Let's start solving it: ((a++) == 2) || (((--a) == 2) && ((--a) == 2));
[a=2, res=false].
(2 == 2) || (((--a) == 2) && ((--a) == 2));
[a=3, res=false]. true || (((--a) == 2) && ((--a) == 2));
[a=3, res=false].
|| is a short-circuit operator, hence no need to evaluate expression on the right.
res is true and a is 3.
Yes, I understand short circuiting by the way so no need to explain that.
So here is my thinking however:
res = a++ == 2 || --a == 2 && --a == 2 ->
(((a++) == 2) || (((--a) == 2) && ((--a) == 2))) [a = 2]
(((a++) == 2) || ((**1** == 2) && ((--a) == 2))) [a = 1]
(((a++) == 2) || (**false** && (**0** == 2))) [a = 1] //short-circuits
(((a++) == 2) || **false**) [a = 1] //short circuits
(**false**) [a = 1]
????
Another point is that the answer key says to do a++ first then || next. a++ yah that makes sense. But I thought && is before ||.
From the Java Language Specification,
The conditional-or operator || operator is like | (§15.22.2), but evaluates its right-hand operand only if the value of its left-hand operand is false.
So, this is simpler than you think. res = a++ == 2 || --a == 2 && --a == 2; is evaluated like so:
res = ((a++ == 2) || ((--a == 2) && (--a == 2)));
a++ == 2? Post-increment means that a is read as 2. Then that expression is evaluated. 2 == 2, which is true. Short circuit means that the rest of the expression is never evaluated.

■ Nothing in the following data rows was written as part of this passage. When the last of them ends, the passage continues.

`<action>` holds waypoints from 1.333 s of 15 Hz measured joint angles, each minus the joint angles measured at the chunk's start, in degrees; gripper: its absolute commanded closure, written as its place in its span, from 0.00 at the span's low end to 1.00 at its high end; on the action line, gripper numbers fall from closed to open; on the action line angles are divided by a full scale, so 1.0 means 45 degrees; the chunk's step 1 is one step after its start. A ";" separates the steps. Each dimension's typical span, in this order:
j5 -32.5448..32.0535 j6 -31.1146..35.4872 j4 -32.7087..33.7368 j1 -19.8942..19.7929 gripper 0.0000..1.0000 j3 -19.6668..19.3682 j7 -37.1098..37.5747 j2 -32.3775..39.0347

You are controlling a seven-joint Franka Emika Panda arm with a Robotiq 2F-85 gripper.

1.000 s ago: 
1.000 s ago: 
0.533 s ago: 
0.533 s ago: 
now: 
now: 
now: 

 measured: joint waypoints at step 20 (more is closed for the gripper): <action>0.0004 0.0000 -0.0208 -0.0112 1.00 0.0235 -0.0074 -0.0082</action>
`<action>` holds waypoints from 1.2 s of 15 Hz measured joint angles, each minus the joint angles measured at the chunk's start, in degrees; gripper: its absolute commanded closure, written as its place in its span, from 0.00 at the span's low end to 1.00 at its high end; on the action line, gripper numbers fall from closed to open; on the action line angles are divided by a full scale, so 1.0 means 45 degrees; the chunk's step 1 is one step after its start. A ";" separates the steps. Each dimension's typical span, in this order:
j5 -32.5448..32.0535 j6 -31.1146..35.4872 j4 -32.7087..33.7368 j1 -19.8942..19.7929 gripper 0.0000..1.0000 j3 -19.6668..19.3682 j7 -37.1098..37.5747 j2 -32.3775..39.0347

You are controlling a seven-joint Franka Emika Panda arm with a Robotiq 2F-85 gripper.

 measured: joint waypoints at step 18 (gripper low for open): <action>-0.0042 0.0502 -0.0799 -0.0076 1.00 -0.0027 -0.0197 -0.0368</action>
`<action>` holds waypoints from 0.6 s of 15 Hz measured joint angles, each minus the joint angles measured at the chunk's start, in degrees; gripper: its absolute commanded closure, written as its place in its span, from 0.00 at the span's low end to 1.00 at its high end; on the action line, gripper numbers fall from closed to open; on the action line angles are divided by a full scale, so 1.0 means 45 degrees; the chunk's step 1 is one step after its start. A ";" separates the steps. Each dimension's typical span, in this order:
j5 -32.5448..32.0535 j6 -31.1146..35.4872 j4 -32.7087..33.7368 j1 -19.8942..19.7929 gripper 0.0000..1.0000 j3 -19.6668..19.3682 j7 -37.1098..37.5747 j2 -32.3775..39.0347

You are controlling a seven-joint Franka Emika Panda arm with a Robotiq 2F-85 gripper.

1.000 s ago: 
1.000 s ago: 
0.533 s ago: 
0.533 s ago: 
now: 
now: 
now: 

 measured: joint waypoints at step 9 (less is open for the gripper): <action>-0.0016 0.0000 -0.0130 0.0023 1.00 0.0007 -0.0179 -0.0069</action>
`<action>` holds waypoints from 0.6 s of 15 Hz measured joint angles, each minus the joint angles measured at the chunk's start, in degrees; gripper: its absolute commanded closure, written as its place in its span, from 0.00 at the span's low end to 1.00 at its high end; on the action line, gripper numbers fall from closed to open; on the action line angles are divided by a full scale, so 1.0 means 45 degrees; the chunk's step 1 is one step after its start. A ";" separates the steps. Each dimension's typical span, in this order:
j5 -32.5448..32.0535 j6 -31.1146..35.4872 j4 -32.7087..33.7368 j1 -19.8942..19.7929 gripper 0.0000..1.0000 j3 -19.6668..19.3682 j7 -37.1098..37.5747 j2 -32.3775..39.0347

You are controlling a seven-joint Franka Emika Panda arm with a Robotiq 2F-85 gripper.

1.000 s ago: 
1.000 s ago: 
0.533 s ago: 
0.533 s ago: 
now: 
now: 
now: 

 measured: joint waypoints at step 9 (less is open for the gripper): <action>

So, essentially all the above code does is res = a++ == 2;
I made a simple program to test this:
public class TestSOCode {
public static void main(String [] args) {
test1();
}
private static void test1(){
int a = 2;
boolean res = false;
//res = a++ == 2 || --a == 2 && --a == 2;
res = expression(a++, "One") || expression(--a, "Two") && expression(--a, "Three");
System.out.println(res +" "+ a);
}
private static boolean expression(int i, String s){
System.out.println(s+ " called with "+ i);
return i == 2;
}
}
This gives the result
One called with 2
true 3
UPDATE: After some discussion and research, I think there's been a misunderstanding of the difference between precedence and execution order when it comes to logical operators.
res = a++ == 2 || --a == 2 && --a == 2;
The above statement's precedence is worked out before it's evaluated. I won't go over the other precedence rules since it would complicate this answer, so I'll simplify it:
res = x || y && z;
&& takes precedence, so the expressions are grouped together like so:
res = x || (y && z);
As we can see, && takes priority, so the expressions to it's left and right are grouped together, then || is evalutated. The expression to it's left is x and the expression on it's right is (y && z) (I think we were both thinking that if && took priority, it would be like (a || b) && c so it would be evaluated first, but that's not how it works). If we want to see that this is in fact the case, we can modify the above code like so:
res = expression(a = 8, "One") || expression(a = 16, "Two") && expression(a = 32, "Three");
This is equivalent to false || (false && false), but without any compiler interference with compile-time constants. The result of this is:
One called with 8
Two called with 16
false 16
First, the || is evaluated, then the left side of the &&. This returns false, and false && ? will always be false, so the third expression is not evaluated. But no precedence rules have been violated. I hope this has cleared up any confusion. If not, I'm happy to continue discussion in chat and update my answer. Because we know from the original code that if the first expression is true, the || returns true and short-circuits, we can say that a || b && c is not grouped together into (a || b) && c.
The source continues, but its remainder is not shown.